HBO Max has already released “Locked Down,” which follows an unhappy couple (Anne Hathaway and Chiwetel Ejiofor) who use quarantine to plot a heist. The ABC medical drama “Grey’s Anatomy” has devoted its 17th season to the coronavirus, with several characters falling ill. On the NBC sitcom “Superstore,” the main characters take their breaks in an airy warehouse so they remain distant. And on several other shows, like “NCIS: New Orleans,” plotlines include masks.
It’s still too early to gauge the appetite for such shows. There has been no runaway hit about the pandemic. But directors and writers say they need to try.

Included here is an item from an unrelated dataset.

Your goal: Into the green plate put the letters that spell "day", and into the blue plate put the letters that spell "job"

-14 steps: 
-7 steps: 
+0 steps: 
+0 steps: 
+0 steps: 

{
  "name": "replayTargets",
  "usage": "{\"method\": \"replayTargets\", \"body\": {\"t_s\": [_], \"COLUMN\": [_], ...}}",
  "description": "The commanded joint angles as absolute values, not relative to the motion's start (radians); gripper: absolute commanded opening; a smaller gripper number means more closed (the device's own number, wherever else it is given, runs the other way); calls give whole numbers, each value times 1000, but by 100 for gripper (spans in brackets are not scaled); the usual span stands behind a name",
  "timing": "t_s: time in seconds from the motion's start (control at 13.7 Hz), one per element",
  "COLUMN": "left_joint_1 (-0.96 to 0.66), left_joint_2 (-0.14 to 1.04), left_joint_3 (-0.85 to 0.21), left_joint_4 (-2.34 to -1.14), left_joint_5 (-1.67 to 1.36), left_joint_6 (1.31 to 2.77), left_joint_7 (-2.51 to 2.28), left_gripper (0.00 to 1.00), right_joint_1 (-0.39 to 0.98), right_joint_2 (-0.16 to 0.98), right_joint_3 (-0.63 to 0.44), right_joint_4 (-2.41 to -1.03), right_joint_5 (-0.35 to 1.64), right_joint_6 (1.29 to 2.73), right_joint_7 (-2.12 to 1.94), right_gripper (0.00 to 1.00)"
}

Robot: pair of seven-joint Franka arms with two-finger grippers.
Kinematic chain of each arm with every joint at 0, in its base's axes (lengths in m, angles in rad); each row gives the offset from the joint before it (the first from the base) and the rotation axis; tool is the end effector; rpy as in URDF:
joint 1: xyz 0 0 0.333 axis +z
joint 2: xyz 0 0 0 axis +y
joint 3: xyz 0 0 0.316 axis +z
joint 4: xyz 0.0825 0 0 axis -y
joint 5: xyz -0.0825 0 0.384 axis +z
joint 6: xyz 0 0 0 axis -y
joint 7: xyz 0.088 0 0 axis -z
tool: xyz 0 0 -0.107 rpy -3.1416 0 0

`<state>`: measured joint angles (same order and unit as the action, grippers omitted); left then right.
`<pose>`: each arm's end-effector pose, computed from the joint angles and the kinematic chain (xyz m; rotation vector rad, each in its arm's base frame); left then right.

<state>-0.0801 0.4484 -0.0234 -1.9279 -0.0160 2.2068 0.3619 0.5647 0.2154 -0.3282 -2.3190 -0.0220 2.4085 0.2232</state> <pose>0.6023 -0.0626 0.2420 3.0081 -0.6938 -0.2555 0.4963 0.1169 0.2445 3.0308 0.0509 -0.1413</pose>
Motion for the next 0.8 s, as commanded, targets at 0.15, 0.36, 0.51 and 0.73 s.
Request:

“Our show takes place in a store,” Jonathan Green, a “Superstore” showrunner, told The Times. “We felt like it actually might be distracting if it was business as usual.” There is also precedent. Steven Knight, the screenwriter of “Locked Down,” said that World War II quickly spawned novels, films and comic books. By 1940, Charlie Chaplin starred in a satire about Nazis called “The Great Dictator,” and “Casablanca” came out two years later.
“In the middle of it, like a war, you don’t know who’s going to win. You don’t know what’s going to happen,” Knight said. “And I think it’s important to capture that phase of uncertainty as it really was.”